# Exercise brief
For the data below, work out how many lines contain the word "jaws" and supply only that number.
*** Opening The records ***
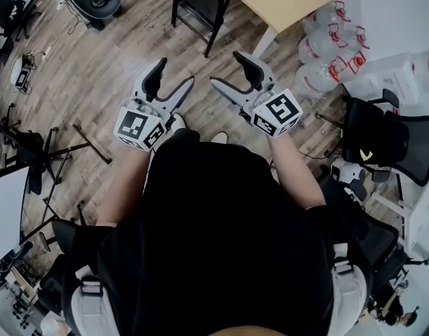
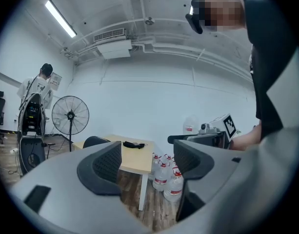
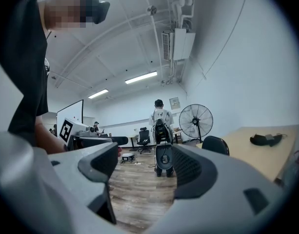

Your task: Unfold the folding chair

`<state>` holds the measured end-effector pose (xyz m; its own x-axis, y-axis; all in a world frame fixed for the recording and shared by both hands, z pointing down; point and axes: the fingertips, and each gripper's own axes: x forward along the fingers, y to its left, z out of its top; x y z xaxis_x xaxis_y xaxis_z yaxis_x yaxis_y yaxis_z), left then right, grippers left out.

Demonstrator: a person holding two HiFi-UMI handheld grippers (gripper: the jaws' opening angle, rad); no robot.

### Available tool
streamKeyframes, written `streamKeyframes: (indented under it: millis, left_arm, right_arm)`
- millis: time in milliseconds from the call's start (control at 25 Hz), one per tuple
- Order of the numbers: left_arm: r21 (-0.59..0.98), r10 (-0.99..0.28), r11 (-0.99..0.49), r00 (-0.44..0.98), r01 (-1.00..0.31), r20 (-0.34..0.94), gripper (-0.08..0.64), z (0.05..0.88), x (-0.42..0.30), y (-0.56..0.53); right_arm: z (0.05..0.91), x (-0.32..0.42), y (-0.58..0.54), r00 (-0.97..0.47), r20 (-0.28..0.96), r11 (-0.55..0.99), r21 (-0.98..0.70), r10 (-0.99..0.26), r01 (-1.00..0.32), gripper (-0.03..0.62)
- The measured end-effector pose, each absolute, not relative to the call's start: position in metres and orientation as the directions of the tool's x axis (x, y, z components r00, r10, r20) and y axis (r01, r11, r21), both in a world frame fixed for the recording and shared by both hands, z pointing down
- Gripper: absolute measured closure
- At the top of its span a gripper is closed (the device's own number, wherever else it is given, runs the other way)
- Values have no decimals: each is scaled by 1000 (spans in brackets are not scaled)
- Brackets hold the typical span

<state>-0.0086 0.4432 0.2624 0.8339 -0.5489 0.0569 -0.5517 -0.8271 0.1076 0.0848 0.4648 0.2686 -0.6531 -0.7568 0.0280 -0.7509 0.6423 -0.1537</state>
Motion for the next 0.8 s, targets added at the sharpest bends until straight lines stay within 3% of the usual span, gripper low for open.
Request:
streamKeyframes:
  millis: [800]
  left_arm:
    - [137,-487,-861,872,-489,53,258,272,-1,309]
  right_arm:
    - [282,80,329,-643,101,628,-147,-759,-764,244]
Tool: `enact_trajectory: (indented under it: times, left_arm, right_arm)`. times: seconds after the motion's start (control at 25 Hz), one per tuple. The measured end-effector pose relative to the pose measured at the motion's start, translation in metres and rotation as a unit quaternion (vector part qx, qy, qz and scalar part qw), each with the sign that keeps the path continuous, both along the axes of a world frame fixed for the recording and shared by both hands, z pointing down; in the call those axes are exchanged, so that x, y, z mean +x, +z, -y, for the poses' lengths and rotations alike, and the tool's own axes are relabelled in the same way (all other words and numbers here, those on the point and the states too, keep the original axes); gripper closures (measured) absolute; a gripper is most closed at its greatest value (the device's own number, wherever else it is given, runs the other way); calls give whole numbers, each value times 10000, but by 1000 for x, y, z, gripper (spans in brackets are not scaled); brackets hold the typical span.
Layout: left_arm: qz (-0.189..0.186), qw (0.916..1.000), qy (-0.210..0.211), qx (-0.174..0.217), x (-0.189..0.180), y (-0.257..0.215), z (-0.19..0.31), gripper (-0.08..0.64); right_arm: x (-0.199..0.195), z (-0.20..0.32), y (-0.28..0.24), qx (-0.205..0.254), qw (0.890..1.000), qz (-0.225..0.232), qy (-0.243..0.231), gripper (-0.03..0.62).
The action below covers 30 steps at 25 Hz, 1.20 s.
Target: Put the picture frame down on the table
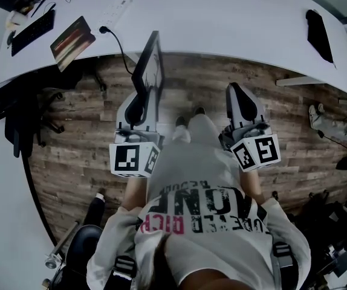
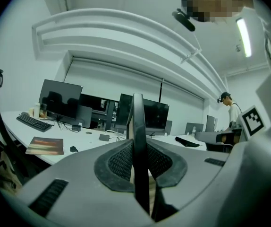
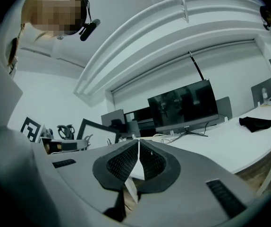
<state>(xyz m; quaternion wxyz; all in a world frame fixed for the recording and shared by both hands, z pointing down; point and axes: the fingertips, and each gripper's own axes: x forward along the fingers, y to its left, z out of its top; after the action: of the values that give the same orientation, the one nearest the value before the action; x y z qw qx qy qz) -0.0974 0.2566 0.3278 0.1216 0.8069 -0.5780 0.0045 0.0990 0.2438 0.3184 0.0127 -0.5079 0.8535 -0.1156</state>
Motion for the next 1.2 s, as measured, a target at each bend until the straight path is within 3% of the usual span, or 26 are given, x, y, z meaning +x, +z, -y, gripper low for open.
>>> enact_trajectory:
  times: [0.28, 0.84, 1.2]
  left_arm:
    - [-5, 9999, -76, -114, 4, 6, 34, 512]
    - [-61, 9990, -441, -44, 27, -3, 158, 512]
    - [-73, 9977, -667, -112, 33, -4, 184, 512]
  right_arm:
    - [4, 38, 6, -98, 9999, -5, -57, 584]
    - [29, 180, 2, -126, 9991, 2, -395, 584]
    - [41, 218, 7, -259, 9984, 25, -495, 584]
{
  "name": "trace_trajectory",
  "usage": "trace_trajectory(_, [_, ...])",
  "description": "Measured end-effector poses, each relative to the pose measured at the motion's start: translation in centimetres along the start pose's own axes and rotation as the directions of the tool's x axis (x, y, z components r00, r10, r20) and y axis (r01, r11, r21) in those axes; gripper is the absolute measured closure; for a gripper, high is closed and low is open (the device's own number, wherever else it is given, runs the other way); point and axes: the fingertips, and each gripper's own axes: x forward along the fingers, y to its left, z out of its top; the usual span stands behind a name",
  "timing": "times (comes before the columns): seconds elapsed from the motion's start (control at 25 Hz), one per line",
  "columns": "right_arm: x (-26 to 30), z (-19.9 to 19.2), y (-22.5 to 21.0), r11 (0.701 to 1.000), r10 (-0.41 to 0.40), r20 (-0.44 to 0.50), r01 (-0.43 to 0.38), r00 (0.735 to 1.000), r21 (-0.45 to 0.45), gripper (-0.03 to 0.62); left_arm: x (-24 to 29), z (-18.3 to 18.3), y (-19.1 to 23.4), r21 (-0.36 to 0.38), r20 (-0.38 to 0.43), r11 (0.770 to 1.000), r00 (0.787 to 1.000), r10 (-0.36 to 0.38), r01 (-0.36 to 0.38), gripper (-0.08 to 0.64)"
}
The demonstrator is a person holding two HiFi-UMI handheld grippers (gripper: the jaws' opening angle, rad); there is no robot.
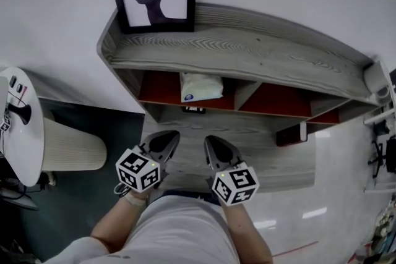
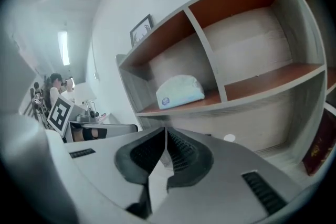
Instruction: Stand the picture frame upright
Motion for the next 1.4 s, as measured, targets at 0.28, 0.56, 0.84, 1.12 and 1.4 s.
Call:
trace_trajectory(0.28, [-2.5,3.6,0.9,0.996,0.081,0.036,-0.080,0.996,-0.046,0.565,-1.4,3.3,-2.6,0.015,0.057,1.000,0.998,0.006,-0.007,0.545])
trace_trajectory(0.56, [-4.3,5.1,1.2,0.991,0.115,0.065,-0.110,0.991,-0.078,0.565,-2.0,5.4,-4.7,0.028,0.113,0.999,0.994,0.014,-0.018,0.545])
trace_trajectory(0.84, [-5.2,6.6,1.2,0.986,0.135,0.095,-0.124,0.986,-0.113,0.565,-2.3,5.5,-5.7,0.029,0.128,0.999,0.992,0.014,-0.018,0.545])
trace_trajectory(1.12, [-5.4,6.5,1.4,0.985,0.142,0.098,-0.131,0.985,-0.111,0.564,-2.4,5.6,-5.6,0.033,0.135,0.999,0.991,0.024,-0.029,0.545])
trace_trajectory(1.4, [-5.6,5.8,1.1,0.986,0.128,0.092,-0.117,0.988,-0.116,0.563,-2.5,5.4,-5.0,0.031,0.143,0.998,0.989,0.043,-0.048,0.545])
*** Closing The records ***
# Response to the exercise
2